ABOUT THIS EXERCISE >>
For every line of the material below, check for the string "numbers" and return the line if it is there.
[[ DATA SHOWN, beginning ]]
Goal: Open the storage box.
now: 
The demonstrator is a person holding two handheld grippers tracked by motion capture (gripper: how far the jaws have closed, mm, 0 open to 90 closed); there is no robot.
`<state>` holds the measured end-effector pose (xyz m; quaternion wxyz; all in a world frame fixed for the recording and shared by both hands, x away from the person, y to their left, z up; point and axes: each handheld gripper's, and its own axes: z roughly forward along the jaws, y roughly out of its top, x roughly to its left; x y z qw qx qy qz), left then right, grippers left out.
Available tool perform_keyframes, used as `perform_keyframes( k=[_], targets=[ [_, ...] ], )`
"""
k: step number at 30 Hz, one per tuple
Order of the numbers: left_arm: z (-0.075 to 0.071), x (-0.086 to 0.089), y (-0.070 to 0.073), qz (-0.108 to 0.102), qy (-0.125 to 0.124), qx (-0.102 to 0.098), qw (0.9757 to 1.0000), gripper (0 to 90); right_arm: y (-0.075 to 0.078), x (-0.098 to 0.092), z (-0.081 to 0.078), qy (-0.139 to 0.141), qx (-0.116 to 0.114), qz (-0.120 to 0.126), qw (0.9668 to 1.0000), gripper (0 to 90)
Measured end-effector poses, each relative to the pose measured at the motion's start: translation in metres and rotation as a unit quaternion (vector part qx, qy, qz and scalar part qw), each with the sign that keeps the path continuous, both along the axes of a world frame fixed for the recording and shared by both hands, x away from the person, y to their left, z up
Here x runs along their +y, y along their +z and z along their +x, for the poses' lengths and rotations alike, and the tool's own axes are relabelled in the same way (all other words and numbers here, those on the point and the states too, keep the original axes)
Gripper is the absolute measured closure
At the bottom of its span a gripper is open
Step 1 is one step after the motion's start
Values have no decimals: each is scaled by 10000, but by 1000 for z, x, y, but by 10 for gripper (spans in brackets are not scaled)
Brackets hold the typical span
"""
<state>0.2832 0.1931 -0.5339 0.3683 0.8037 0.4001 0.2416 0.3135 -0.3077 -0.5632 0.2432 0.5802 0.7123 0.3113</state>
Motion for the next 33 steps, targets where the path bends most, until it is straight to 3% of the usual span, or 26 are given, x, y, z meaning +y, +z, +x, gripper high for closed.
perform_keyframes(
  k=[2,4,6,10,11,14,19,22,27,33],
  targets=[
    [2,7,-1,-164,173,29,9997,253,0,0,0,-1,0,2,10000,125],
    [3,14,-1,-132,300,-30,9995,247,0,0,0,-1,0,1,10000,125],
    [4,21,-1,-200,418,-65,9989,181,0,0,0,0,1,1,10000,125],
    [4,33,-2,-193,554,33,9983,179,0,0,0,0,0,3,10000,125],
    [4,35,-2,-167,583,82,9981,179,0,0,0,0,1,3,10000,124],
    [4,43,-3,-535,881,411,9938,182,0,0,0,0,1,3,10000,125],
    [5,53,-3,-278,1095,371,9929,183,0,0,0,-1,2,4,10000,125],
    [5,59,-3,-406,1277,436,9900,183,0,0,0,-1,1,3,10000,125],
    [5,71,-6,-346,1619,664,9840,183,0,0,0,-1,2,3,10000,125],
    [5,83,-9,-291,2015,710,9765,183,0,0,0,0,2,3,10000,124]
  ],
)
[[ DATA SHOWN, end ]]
REPLY TO THE EXERCISE >>
Order of the numbers: left_arm: z (-0.075 to 0.071), x (-0.086 to 0.089), y (-0.070 to 0.073), qz (-0.108 to 0.102), qy (-0.125 to 0.124), qx (-0.102 to 0.098), qw (0.9757 to 1.0000), gripper (0 to 90); right_arm: y (-0.075 to 0.078), x (-0.098 to 0.092), z (-0.081 to 0.078), qy (-0.139 to 0.141), qx (-0.116 to 0.114), qz (-0.120 to 0.126), qw (0.9668 to 1.0000), gripper (0 to 90)
Here x runs along their +y, y along their +z and z along their +x, for the poses' lengths and rotations alike, and the tool's own axes are relabelled in the same way (all other words and numbers here, those on the point and the states too, keep the original axes)

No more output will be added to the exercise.